#### What the task requires
Each line in the records that mentions the word "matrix" needs to be listed.

#### Data supplied
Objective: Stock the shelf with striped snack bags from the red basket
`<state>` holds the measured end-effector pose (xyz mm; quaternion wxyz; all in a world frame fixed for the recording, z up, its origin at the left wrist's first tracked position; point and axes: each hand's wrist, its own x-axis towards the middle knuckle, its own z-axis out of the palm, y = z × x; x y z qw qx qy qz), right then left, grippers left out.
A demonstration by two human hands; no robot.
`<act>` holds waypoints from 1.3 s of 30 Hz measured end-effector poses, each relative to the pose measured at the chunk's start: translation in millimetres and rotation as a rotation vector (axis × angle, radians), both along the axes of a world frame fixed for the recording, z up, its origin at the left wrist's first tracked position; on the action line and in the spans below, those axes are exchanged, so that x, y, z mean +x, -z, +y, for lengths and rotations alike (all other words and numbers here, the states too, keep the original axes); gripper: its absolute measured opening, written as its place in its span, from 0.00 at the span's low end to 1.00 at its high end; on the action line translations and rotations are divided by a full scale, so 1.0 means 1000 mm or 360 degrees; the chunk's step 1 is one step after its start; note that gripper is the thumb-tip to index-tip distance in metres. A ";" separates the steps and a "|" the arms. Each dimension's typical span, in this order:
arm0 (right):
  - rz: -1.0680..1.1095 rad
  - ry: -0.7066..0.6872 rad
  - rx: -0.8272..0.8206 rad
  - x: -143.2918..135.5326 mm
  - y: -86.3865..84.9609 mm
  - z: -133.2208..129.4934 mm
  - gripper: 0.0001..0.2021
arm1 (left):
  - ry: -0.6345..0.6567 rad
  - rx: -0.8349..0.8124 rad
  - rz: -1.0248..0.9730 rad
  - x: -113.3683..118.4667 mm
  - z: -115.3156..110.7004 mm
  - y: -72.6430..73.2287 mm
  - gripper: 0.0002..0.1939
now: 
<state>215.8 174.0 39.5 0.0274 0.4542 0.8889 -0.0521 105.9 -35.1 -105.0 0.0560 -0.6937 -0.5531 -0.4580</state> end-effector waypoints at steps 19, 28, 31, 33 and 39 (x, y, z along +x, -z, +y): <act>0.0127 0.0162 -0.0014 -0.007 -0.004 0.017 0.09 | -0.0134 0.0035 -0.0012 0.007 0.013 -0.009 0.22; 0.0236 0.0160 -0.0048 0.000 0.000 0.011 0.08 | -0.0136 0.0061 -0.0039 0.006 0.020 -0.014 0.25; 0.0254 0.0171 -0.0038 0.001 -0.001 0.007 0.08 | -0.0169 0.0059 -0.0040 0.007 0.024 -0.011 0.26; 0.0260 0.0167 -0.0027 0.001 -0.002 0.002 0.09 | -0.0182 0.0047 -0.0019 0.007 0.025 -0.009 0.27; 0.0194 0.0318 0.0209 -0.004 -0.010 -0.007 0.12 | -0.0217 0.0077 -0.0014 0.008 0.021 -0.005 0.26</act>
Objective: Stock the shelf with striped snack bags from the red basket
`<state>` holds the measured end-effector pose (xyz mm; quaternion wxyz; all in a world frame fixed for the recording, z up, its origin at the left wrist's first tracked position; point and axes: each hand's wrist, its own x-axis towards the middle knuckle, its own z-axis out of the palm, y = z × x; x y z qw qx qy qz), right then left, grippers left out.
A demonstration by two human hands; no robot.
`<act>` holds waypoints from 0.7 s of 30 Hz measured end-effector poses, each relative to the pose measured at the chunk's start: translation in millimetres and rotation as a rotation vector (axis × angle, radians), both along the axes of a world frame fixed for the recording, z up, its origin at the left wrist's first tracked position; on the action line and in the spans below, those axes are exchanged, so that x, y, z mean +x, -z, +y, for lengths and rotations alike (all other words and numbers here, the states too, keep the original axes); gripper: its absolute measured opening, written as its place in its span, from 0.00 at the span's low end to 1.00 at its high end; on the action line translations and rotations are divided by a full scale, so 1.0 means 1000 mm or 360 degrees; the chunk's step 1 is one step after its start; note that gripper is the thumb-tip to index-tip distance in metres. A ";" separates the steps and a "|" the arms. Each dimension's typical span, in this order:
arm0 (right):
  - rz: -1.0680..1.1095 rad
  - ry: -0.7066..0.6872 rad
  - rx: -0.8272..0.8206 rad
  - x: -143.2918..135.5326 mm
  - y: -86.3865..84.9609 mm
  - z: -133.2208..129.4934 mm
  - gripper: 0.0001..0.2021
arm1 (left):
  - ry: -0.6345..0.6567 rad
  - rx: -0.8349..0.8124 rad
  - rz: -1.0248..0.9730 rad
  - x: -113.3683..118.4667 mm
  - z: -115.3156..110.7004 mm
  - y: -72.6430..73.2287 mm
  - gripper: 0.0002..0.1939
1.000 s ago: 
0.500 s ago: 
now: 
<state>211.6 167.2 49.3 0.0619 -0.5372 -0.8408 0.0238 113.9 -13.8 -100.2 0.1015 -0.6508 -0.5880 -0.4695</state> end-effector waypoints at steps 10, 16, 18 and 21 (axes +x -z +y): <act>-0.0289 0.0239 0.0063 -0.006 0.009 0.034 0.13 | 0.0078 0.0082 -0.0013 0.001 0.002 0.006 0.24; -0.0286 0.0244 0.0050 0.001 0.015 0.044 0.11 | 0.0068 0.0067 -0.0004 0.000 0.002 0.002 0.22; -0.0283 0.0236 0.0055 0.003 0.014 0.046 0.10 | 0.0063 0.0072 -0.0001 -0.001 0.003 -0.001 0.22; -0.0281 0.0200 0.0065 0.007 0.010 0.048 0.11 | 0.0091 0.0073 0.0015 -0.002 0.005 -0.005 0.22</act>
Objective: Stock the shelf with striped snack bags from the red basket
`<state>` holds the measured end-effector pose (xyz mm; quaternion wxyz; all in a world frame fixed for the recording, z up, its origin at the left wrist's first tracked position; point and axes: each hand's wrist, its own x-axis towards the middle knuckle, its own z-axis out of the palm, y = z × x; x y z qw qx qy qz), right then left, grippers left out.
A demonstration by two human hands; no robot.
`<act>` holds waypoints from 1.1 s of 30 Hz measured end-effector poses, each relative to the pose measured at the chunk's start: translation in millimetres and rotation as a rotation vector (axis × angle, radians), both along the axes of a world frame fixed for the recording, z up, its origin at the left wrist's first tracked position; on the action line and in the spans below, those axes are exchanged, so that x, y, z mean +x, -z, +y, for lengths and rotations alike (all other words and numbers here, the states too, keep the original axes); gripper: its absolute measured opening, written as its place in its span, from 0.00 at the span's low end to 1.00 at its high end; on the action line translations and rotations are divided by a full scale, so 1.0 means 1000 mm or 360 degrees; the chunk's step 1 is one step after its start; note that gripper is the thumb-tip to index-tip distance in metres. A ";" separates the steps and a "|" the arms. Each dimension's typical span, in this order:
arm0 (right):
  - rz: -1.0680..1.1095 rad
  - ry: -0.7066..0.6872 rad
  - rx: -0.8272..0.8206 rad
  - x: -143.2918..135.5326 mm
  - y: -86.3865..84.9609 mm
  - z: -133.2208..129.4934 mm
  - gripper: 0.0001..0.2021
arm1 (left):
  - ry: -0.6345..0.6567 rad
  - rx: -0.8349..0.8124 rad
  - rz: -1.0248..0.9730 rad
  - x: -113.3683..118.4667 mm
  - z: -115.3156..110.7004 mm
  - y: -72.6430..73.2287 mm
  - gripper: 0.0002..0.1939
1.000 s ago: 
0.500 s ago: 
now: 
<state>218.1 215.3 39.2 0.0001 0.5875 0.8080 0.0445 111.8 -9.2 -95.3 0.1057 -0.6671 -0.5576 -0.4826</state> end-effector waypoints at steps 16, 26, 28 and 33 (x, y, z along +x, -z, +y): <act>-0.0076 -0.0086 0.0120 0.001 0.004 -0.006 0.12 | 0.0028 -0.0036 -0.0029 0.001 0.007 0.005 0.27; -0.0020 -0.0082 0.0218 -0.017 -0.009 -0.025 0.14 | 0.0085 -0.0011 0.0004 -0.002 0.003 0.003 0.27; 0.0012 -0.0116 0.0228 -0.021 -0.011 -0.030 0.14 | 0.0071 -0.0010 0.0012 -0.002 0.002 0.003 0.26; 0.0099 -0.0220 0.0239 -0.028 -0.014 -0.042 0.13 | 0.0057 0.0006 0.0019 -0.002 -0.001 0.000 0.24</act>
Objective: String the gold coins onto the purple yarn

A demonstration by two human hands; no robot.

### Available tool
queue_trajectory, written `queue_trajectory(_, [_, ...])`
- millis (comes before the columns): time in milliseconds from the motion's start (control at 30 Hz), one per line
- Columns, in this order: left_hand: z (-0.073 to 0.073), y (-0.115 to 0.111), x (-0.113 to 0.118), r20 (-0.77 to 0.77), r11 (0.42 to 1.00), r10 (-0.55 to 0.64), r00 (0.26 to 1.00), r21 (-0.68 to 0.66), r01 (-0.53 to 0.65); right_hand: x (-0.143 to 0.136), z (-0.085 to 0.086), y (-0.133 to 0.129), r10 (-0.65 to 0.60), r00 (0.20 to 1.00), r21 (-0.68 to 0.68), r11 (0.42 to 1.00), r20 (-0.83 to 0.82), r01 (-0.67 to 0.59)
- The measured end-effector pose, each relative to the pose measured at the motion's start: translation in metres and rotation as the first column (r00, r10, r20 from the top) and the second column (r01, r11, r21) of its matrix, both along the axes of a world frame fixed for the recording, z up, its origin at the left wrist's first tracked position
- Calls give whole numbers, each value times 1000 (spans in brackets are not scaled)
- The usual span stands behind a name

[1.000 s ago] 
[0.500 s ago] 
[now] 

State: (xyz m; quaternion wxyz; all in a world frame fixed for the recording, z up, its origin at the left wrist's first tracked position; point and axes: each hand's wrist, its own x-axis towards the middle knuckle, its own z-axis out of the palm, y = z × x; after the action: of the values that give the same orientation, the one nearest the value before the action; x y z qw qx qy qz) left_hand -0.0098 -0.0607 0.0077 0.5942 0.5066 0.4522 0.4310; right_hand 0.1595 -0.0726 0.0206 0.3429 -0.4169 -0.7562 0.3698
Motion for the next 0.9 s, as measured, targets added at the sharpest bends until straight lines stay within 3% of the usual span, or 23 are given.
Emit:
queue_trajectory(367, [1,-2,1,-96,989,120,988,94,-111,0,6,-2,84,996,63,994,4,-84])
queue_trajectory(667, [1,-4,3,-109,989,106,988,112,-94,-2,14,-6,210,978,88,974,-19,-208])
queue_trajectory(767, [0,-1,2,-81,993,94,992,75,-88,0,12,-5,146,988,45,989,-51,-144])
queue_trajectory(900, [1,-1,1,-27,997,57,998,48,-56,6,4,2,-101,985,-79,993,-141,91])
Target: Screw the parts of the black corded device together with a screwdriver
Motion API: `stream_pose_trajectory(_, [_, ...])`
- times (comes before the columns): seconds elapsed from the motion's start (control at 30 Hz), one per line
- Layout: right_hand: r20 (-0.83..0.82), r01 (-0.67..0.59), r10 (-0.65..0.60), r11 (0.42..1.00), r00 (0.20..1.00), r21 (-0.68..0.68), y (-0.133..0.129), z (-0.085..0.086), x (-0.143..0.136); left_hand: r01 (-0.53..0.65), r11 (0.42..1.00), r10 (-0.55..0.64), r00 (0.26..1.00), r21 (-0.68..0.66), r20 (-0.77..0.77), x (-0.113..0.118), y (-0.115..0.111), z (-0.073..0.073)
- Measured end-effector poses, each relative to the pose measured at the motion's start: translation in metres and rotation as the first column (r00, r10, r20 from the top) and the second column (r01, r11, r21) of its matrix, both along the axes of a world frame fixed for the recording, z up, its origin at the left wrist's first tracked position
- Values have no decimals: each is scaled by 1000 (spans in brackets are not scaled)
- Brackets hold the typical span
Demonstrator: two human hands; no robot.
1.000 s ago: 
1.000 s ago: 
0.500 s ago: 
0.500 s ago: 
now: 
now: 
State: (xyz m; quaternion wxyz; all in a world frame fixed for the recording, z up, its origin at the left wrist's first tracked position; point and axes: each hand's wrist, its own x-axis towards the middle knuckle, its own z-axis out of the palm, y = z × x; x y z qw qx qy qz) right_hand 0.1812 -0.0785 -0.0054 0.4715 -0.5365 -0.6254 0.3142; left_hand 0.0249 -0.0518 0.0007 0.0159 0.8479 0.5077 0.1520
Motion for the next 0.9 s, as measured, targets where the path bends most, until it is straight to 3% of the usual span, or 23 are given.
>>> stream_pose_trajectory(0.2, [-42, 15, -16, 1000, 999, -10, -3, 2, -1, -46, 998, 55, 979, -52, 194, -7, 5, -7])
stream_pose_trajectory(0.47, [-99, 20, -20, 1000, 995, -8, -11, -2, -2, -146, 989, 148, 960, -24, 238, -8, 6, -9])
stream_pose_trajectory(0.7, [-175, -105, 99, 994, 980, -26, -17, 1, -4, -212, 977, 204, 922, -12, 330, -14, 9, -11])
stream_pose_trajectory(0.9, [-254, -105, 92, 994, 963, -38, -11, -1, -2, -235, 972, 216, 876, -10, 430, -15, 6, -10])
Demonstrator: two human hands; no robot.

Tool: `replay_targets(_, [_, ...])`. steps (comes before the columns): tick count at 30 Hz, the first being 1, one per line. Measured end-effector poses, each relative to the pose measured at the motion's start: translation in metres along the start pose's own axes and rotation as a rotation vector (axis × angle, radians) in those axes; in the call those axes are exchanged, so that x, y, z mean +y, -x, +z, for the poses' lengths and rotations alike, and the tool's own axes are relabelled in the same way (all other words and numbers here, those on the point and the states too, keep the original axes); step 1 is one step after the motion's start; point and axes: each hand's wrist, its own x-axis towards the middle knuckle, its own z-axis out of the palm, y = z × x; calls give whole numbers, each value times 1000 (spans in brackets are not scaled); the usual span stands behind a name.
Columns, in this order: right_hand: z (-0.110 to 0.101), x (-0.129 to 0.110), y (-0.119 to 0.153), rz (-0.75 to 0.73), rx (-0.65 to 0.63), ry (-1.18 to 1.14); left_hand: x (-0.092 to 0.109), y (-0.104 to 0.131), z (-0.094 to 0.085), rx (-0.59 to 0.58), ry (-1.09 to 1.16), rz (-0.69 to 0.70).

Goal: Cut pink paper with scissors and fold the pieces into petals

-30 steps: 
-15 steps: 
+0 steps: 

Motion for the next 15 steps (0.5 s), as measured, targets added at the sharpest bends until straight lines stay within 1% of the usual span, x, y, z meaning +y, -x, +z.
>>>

#### Your response
- The measured end-effector pose, each relative to the pose measured at the motion's start: translation in metres and rotation as the first column (r00, r10, r20 from the top) and the second column (r01, r11, r21) of its matrix, both along the axes of a world frame fixed for the recording, z up, its origin at the left wrist's first tracked position
- Measured end-effector poses, each relative to the pose measured at the motion's start: translation in metres and rotation as the first column (r00, r10, r20 from the top) and the second column (r01, r11, r21) of its matrix, both along the axes of a world frame fixed for the recording, z up, its origin at the left wrist's first tracked position

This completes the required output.